>>>
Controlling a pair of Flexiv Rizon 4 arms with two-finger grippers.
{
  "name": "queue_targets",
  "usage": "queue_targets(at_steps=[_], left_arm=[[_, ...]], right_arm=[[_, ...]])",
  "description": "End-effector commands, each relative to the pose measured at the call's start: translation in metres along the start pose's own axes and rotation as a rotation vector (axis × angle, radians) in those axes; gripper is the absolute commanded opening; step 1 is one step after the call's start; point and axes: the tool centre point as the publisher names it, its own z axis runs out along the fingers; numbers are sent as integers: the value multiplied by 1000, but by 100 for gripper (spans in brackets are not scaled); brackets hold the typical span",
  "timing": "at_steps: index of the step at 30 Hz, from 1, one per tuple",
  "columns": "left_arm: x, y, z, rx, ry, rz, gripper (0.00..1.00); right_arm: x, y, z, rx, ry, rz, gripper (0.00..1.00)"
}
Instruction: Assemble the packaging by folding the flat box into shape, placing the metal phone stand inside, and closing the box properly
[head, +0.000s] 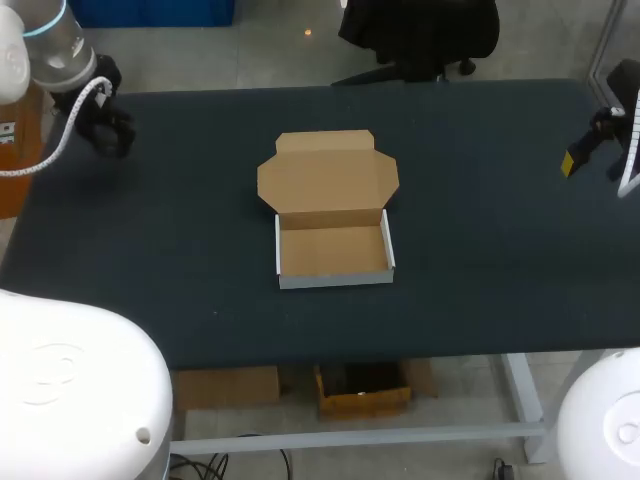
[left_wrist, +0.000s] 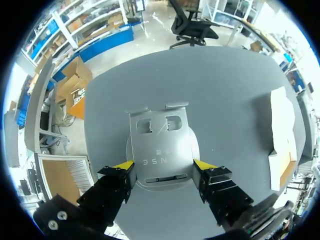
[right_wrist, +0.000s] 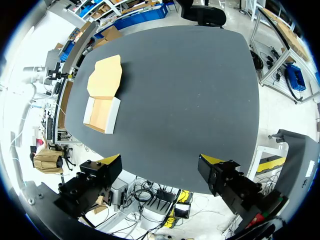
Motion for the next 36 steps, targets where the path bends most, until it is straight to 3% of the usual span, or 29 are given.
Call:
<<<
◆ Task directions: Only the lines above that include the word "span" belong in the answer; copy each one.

◆ Reply to the task:
  "description": "End-effector commands, each relative to the pose measured at the call's start: translation in metres along the start pose's own axes and rotation as a rotation vector (axis × angle, radians) in those axes; gripper is the absolute commanded opening; step 1 is one step after the call's start; point and axes: the tool centre point as the publisher names it, its own z axis runs out along the fingers; numbers are sent as integers: the value multiplied by 1000, but by 100 for gripper (spans in brackets are not scaled); brackets hold the typical span",
Motion for the next 36 steps, targets where the path bends most, until it is straight to 3% of the usual span, or 29 are given.

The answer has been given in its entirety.